Assignment
Look through the records below and state how many lines carry the string "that", adding nothing.
************
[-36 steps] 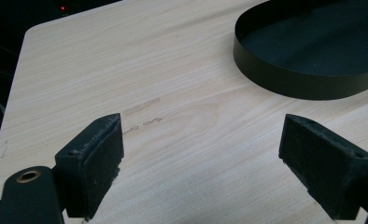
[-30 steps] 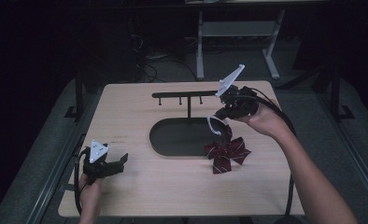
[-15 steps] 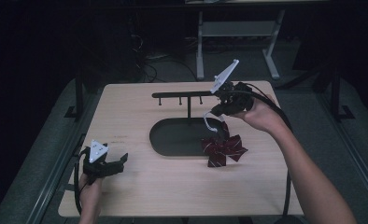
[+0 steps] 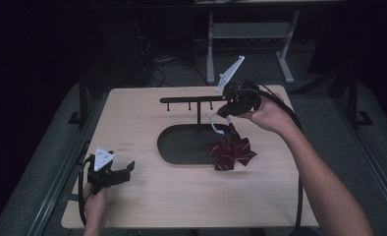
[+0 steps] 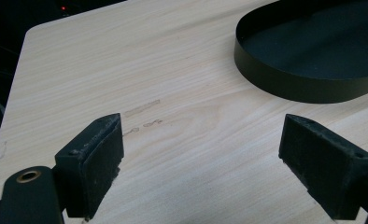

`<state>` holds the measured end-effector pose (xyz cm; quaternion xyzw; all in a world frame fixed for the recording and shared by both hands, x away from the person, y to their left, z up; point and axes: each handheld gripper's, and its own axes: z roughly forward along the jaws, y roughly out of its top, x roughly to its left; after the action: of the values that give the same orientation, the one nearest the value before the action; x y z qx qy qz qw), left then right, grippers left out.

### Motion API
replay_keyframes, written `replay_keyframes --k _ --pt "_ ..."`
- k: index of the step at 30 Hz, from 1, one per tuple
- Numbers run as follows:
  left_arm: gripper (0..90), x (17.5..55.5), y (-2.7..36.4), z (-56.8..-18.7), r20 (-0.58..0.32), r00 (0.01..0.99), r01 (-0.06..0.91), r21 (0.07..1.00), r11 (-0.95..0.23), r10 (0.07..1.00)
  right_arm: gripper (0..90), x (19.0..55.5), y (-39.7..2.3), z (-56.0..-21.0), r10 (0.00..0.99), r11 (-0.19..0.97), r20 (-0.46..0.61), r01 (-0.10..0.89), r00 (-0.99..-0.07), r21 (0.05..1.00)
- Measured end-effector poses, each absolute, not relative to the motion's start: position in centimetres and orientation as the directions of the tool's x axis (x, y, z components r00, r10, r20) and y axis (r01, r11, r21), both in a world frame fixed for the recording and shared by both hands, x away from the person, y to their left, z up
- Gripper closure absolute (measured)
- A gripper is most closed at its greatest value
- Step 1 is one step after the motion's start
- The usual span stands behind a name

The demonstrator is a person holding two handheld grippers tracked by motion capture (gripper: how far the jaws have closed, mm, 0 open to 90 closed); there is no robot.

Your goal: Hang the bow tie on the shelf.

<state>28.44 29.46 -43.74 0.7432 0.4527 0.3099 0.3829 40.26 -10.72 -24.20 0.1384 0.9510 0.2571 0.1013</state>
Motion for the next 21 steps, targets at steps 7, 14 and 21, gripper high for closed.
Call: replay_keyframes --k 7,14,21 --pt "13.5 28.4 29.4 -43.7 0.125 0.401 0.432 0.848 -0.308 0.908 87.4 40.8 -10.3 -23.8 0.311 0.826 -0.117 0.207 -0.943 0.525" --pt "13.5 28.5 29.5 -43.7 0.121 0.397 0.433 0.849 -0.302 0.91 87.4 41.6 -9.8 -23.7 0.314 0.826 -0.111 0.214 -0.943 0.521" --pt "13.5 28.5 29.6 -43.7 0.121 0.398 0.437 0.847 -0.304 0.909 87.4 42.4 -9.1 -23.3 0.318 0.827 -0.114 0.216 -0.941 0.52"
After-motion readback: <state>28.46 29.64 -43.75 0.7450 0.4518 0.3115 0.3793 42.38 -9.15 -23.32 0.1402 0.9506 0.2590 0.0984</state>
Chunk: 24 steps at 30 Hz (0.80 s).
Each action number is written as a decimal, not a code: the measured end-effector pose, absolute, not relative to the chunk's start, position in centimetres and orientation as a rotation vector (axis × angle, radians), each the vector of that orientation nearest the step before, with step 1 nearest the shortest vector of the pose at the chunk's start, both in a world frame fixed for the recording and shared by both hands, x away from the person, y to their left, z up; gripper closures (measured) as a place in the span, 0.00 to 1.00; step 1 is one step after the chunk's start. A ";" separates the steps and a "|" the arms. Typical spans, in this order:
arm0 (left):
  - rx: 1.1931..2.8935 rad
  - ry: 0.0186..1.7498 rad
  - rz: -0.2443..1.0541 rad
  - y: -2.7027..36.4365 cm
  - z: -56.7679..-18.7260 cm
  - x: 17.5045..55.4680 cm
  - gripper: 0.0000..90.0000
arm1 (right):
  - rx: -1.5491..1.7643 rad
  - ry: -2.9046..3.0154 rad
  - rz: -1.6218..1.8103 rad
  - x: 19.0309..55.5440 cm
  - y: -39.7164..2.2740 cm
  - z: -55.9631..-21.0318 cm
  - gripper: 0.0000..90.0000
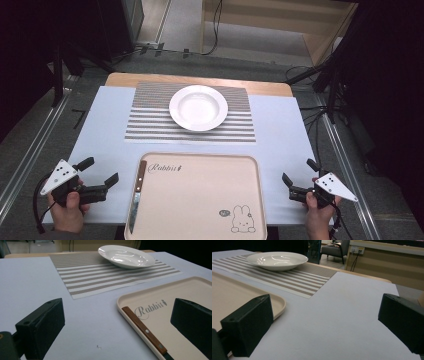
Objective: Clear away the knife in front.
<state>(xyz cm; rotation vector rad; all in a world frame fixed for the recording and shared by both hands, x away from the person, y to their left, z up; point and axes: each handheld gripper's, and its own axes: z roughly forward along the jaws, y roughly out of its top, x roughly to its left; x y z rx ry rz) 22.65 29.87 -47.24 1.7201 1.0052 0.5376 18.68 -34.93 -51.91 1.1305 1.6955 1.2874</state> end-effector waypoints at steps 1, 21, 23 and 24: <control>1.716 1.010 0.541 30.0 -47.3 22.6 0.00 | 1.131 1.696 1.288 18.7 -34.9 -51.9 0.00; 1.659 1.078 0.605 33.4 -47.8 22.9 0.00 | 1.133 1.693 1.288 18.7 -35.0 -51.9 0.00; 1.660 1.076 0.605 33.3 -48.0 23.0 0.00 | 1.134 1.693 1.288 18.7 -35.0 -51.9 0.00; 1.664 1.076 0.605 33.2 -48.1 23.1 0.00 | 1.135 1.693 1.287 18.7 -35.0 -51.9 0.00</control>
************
Exercise output
2